> **What you have to do**
Nothing in the data may be changed; retype all of it.
▽
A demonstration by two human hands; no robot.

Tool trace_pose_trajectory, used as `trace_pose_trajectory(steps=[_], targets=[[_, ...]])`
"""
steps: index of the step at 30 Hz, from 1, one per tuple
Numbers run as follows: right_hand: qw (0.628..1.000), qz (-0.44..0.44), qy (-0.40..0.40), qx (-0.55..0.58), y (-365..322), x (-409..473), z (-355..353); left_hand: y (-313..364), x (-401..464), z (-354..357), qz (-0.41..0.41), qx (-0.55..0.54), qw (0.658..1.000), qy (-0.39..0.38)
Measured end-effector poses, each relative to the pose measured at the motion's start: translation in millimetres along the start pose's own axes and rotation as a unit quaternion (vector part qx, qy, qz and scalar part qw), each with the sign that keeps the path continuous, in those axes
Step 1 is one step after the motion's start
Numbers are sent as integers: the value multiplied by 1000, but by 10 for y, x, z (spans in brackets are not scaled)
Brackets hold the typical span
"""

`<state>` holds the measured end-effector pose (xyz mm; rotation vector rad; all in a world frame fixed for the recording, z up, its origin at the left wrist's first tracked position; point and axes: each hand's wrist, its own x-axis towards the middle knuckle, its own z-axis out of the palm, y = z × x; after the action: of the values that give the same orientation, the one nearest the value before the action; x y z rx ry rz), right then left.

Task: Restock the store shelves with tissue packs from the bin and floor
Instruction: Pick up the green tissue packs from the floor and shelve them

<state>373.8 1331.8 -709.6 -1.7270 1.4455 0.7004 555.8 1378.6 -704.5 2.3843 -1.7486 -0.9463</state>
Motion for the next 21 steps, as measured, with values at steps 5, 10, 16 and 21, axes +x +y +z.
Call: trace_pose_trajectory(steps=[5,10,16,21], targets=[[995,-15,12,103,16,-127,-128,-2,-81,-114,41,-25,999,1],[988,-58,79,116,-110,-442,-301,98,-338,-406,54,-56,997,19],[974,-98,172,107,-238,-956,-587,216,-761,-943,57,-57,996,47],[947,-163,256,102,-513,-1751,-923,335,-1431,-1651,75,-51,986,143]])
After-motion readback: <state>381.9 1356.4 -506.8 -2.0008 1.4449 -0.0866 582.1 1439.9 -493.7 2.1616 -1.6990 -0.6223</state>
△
> **Result below**
A demonstration by two human hands; no robot.

Tool trace_pose_trajectory, used as `trace_pose_trajectory(steps=[_], targets=[[_, ...]])`
"""
steps: index of the step at 30 Hz, from 1, one per tuple
Numbers run as follows: right_hand: qw (0.628..1.000), qz (-0.44..0.44), qy (-0.40..0.40), qx (-0.55..0.58), y (-365..322), x (-409..473), z (-355..353); left_hand: y (-313..364), x (-401..464), z (-354..357), qz (-0.41..0.41), qx (-0.55..0.54), qw (0.658..1.000), qy (-0.39..0.38)
Measured end-effector poses, each relative to the pose measured at the motion's start: translation in millimetres along the start pose's own axes and rotation as a unit quaternion (vector part qx, qy, qz and scalar part qw), each with the sign that keeps the path continuous, in those axes
Step 1 is one step after the motion's start
Numbers are sent as integers: the value multiplied by 1000, but by 10 for y, x, z (spans in brackets are not scaled)
Brackets hold the typical span
"""

`<state>` holds the measured end-effector pose (xyz mm; rotation vector rad; all in a world frame fixed for the recording, z up, its origin at the left wrist's first tracked position; point and axes: each hand's wrist, its own x-axis towards the middle knuckle, its own z-axis out of the palm, y = z × x; after the action: of the values that give the same orientation, the one nearest the value before the action; x y z rx ry rz), right then left.

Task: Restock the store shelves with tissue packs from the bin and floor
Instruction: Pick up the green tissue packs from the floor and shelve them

<state>373.8 1331.8 -709.6 -1.7270 1.4455 0.7004 555.8 1378.6 -704.5 2.3843 -1.7486 -0.9463</state>
Motion for the next 21 steps, as measured, with values at steps 5, 10, 16 and 21, axes +x +y +z.
Call: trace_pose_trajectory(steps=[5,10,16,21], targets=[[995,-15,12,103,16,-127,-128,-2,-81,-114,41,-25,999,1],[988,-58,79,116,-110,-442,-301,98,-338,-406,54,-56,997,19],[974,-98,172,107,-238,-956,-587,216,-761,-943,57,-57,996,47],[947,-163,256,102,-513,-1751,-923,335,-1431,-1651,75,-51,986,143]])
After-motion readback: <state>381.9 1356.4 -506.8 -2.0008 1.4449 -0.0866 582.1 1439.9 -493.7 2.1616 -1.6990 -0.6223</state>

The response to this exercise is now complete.